→ **Problem requirements**
Count how many lines below contain the word "later", then give that number alone.

Records from a collection:

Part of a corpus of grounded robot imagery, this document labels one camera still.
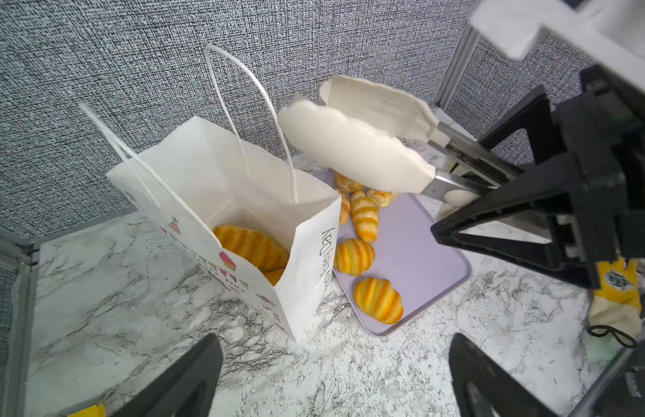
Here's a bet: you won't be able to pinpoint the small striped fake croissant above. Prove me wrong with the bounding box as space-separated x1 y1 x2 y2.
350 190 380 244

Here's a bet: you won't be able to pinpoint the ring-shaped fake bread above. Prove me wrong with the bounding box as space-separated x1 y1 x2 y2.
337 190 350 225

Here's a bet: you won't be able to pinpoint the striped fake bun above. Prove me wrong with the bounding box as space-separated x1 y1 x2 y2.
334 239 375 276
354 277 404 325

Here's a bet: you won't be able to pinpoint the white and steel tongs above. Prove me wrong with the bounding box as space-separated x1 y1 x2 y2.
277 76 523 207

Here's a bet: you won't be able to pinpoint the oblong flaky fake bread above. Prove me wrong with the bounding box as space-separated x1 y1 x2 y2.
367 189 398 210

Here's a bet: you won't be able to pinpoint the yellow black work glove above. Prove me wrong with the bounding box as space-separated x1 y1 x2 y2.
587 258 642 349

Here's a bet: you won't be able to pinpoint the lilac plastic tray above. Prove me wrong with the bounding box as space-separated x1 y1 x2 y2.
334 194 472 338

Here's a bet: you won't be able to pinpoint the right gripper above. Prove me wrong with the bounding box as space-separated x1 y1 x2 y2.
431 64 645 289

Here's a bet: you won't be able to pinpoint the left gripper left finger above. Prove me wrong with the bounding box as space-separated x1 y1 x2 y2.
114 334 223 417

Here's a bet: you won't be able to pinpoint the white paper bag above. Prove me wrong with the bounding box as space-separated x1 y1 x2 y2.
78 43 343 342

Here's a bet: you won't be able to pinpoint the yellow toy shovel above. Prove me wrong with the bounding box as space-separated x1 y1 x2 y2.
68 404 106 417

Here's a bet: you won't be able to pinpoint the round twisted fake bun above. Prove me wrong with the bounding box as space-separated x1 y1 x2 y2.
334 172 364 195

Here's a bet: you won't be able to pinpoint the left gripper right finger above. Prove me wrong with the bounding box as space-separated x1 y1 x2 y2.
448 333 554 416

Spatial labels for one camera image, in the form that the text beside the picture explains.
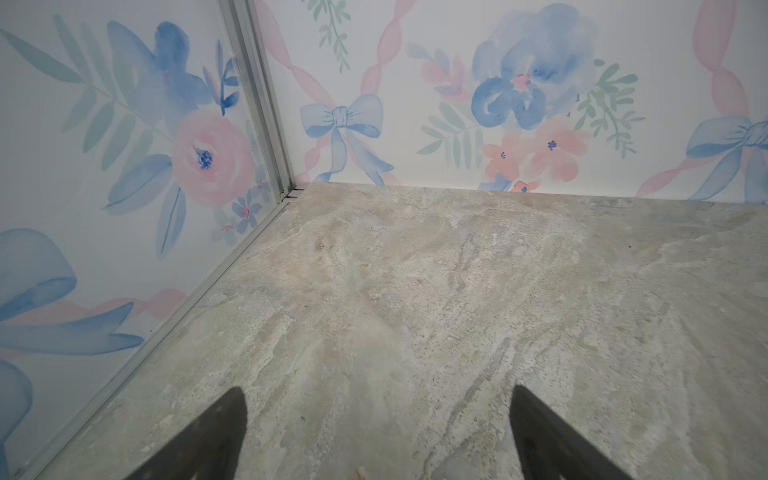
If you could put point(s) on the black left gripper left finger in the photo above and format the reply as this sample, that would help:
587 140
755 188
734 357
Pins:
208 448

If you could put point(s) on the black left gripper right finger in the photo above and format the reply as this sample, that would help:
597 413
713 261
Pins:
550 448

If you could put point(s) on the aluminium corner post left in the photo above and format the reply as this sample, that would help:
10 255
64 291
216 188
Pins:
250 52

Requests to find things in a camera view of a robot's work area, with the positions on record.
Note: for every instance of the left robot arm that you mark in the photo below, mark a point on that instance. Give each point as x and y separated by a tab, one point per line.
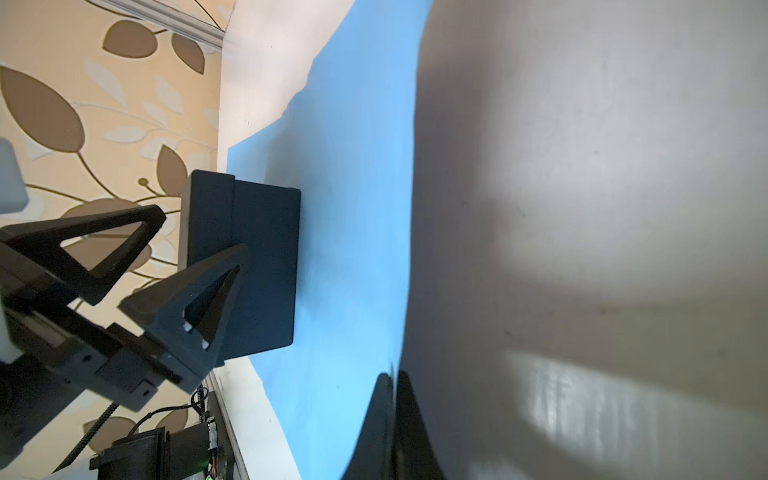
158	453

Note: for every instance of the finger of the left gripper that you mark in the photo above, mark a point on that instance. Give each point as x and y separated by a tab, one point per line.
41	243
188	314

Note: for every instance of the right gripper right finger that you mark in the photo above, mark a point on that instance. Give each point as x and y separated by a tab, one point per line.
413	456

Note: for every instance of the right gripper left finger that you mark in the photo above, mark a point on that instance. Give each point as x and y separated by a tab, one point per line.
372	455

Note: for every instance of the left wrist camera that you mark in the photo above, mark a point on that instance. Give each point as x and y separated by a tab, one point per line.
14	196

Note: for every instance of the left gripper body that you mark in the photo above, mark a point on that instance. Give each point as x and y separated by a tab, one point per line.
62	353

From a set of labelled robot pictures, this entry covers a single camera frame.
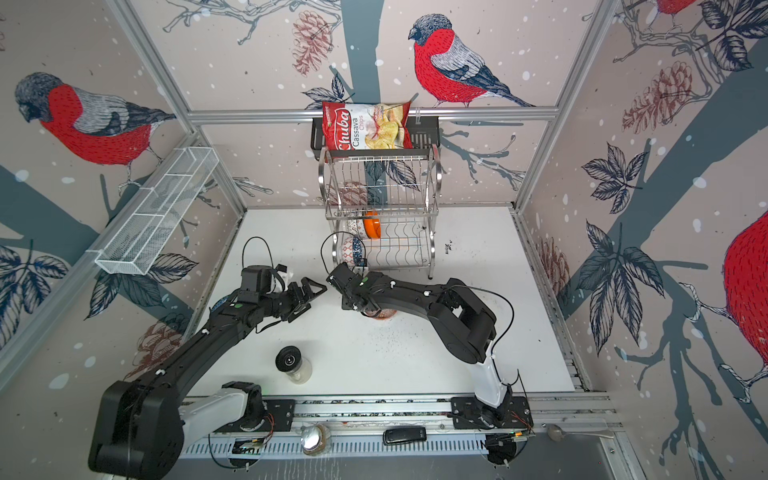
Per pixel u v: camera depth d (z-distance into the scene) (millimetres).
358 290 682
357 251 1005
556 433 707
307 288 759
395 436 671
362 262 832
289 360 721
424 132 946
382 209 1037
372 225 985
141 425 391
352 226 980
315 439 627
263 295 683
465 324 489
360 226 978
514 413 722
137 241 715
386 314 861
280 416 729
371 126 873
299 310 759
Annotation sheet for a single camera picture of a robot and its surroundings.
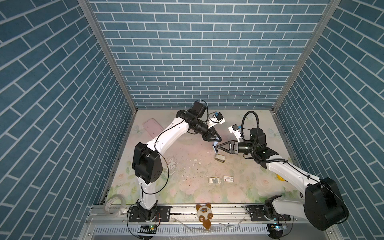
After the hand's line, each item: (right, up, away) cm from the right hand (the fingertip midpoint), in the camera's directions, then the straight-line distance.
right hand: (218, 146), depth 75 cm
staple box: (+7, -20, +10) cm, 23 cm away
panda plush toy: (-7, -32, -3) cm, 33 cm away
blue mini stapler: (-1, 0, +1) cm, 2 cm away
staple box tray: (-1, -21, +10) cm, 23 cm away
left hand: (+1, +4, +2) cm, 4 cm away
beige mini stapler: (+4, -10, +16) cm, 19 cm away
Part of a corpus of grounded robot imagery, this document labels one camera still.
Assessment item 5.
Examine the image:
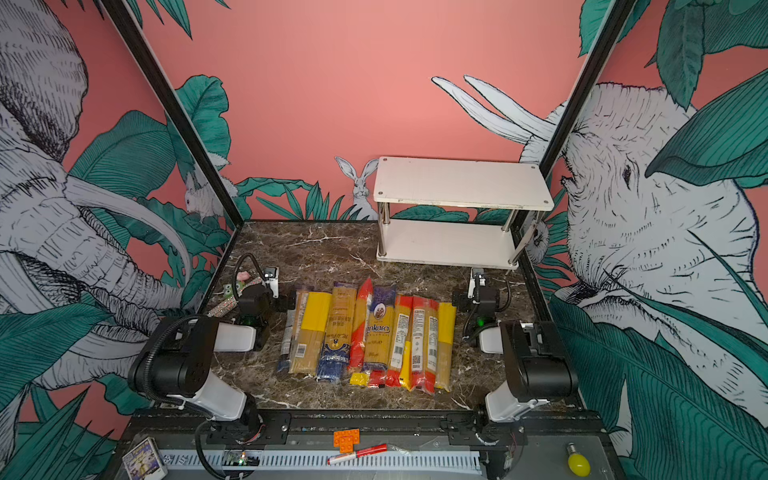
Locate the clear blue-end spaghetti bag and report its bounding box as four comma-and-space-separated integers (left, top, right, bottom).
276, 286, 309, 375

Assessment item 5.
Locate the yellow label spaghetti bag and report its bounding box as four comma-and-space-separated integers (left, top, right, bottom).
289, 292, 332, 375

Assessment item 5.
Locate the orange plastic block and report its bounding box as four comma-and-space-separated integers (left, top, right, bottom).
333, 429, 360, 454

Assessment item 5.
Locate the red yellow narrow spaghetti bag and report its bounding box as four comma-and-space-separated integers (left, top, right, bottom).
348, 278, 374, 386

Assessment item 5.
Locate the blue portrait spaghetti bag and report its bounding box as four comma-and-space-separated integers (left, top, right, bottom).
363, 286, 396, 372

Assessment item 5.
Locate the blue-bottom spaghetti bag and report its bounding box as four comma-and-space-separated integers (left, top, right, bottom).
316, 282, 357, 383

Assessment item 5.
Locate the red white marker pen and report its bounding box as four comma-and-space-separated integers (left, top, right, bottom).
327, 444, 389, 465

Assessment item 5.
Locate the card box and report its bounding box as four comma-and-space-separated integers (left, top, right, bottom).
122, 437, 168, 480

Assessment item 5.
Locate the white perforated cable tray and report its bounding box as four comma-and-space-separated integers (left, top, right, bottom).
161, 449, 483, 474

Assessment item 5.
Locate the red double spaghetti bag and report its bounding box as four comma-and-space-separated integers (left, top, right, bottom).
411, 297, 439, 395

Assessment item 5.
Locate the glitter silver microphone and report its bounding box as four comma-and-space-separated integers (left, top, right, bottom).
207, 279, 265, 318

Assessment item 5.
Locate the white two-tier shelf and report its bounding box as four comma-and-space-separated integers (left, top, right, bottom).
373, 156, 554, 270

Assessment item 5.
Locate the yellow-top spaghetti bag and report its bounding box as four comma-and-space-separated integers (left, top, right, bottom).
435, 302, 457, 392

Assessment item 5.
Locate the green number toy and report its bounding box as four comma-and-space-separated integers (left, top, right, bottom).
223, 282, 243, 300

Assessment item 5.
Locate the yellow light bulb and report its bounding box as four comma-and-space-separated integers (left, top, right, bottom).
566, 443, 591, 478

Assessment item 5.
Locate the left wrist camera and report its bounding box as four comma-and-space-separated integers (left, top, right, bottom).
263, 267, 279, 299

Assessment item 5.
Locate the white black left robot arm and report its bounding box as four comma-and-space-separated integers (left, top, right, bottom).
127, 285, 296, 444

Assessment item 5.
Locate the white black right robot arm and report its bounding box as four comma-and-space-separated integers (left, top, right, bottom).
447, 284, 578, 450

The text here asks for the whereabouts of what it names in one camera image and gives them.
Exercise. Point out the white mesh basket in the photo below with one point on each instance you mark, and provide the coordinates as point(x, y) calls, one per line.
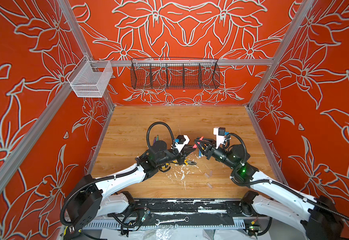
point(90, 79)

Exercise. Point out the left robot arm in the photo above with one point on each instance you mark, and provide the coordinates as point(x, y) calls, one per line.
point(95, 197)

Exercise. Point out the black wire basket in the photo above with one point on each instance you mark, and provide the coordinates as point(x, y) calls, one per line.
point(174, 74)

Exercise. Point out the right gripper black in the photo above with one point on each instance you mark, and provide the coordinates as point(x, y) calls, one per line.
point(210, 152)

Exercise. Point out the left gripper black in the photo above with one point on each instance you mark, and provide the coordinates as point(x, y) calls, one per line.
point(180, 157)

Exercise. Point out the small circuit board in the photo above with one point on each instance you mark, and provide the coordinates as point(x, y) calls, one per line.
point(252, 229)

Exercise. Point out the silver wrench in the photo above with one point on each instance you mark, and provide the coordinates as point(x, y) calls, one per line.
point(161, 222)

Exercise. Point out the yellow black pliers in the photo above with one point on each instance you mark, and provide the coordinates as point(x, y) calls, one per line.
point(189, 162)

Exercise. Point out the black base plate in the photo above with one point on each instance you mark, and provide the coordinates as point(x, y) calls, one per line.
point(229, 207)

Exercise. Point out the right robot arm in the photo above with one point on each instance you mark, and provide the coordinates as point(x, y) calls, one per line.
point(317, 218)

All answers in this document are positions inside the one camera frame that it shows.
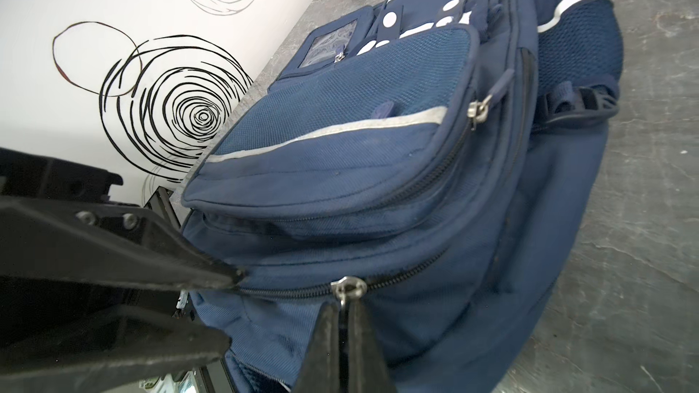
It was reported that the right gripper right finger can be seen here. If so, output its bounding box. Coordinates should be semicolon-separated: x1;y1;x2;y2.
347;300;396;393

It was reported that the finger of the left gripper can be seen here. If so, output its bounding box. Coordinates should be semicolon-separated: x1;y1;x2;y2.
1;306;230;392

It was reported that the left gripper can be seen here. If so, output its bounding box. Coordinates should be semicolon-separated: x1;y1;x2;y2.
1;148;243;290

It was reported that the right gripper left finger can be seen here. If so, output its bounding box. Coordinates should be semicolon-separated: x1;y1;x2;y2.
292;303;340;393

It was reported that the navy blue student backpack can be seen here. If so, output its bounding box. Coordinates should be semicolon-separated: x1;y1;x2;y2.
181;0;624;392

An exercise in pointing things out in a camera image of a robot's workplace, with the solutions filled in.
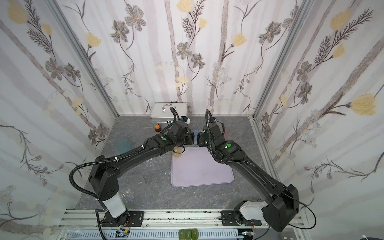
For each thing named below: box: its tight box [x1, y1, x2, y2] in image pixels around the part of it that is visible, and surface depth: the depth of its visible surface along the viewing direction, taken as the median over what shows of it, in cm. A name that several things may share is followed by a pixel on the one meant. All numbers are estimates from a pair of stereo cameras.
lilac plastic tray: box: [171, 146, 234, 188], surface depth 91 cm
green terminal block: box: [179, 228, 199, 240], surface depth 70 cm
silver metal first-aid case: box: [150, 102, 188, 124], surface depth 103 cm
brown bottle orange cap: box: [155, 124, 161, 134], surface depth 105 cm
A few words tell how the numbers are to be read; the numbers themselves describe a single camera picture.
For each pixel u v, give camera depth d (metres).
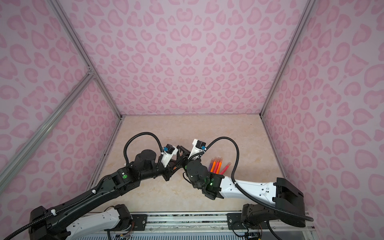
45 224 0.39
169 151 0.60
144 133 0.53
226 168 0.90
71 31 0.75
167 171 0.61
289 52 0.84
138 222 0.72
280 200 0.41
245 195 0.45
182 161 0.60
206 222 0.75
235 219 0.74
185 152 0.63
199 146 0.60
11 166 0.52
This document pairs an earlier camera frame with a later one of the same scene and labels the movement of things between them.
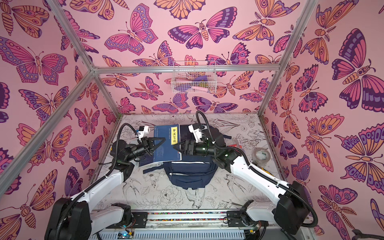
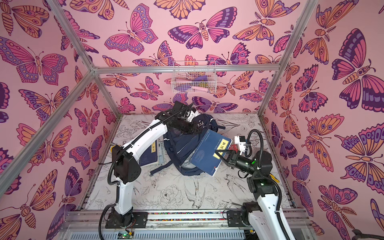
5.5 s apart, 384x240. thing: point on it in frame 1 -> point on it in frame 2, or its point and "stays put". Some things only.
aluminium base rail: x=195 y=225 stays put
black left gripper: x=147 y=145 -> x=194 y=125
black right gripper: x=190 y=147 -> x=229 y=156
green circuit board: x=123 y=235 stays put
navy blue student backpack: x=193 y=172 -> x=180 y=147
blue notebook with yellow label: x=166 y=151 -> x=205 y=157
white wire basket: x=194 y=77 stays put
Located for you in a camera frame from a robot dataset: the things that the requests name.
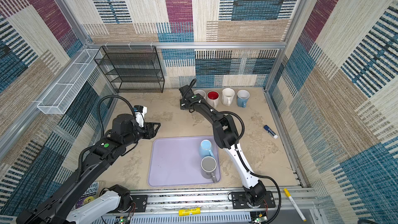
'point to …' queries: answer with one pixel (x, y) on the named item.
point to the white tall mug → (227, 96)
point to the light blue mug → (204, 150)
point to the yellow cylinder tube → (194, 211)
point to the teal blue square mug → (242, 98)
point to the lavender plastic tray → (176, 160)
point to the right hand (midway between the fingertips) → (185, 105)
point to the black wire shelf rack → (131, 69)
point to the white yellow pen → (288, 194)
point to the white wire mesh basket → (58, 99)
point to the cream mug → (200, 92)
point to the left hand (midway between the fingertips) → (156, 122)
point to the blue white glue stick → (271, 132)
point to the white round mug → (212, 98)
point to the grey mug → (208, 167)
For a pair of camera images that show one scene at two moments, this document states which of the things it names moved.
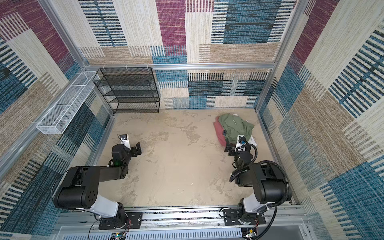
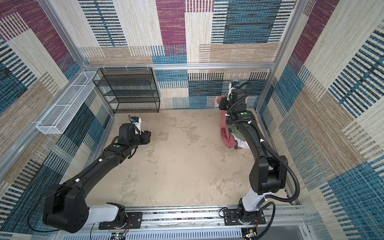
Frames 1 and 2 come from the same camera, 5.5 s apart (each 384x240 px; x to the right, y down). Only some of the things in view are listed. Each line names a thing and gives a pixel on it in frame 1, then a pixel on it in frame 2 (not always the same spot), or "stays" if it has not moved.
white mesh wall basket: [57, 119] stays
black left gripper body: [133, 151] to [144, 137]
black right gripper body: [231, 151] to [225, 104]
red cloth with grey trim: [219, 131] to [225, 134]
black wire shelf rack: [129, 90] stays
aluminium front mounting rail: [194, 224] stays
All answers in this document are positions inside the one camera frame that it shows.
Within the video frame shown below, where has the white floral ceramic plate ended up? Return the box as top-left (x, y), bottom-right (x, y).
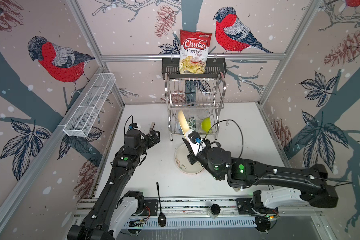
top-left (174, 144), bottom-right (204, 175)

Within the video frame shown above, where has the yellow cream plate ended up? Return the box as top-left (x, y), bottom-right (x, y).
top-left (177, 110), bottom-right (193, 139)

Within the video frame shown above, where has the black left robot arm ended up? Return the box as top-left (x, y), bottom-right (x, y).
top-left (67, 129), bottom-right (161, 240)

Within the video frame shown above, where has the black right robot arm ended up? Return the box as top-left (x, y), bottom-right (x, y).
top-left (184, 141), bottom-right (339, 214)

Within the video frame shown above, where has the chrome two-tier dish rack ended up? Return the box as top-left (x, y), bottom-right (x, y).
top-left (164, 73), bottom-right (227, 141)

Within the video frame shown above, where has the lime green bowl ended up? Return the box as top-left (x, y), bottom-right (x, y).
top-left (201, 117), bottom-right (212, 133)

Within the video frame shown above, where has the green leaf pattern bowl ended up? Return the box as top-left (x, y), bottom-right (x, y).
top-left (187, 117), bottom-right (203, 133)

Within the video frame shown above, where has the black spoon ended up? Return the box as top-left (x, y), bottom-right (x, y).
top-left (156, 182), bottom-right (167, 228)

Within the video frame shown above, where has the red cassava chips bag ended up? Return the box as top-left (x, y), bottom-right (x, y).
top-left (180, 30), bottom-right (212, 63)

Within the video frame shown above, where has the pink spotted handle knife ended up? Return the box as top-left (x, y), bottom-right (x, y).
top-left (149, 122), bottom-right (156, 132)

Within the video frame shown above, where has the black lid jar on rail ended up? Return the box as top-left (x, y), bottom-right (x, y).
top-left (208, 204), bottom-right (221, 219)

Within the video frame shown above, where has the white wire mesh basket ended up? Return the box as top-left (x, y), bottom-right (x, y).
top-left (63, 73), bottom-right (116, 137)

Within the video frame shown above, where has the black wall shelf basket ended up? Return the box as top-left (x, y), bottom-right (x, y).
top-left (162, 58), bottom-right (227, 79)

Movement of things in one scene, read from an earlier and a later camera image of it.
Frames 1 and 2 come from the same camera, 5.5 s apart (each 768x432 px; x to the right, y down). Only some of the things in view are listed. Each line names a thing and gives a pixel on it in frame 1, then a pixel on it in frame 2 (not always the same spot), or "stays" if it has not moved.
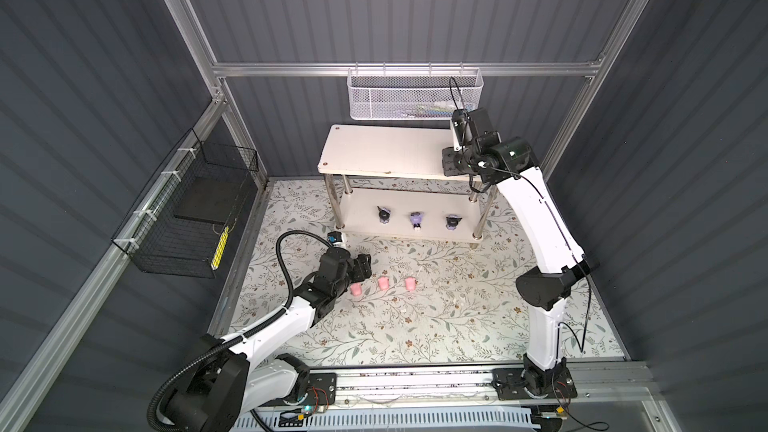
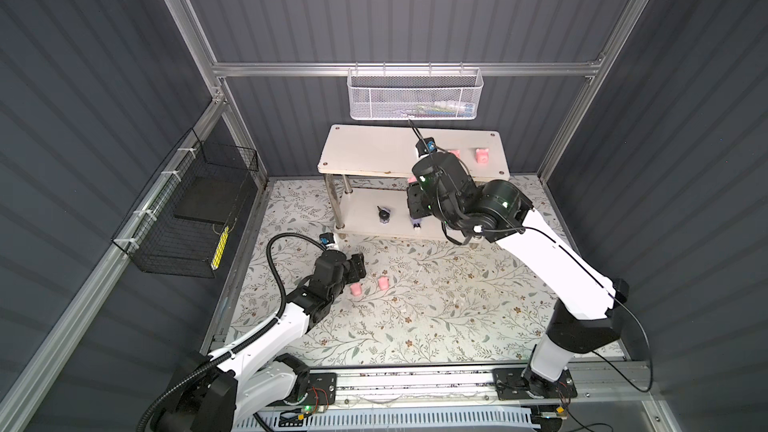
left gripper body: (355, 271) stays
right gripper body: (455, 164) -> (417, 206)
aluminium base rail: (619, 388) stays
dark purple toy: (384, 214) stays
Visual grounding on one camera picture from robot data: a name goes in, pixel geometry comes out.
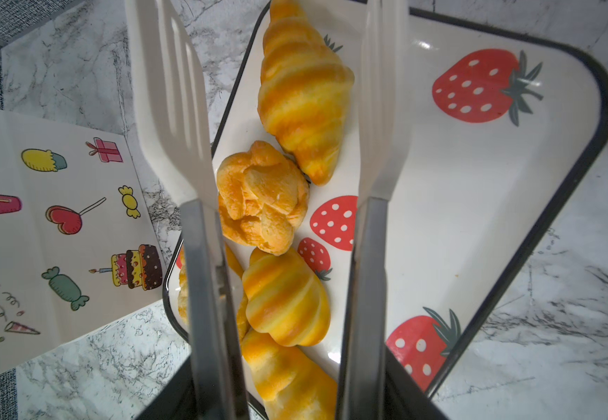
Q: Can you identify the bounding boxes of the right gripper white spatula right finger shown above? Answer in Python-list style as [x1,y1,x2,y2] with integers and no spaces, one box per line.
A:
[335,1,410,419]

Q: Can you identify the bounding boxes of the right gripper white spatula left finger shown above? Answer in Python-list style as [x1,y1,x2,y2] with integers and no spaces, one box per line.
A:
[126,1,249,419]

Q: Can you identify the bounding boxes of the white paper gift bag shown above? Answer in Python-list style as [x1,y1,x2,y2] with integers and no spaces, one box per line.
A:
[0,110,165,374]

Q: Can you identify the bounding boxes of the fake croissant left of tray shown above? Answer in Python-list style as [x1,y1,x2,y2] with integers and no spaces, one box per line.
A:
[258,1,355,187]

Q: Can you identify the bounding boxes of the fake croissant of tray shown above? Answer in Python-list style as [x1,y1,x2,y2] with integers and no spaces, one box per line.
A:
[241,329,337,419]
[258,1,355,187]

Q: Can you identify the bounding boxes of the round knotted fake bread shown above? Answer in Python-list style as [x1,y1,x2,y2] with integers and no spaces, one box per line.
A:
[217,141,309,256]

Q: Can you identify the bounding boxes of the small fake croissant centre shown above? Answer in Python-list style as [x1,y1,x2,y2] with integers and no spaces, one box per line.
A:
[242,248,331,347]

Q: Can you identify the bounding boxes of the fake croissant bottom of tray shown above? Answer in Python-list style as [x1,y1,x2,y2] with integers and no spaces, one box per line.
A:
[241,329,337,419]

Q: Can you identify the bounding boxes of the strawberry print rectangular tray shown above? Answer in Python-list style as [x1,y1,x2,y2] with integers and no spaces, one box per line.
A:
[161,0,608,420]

→ **Solution to this task**
2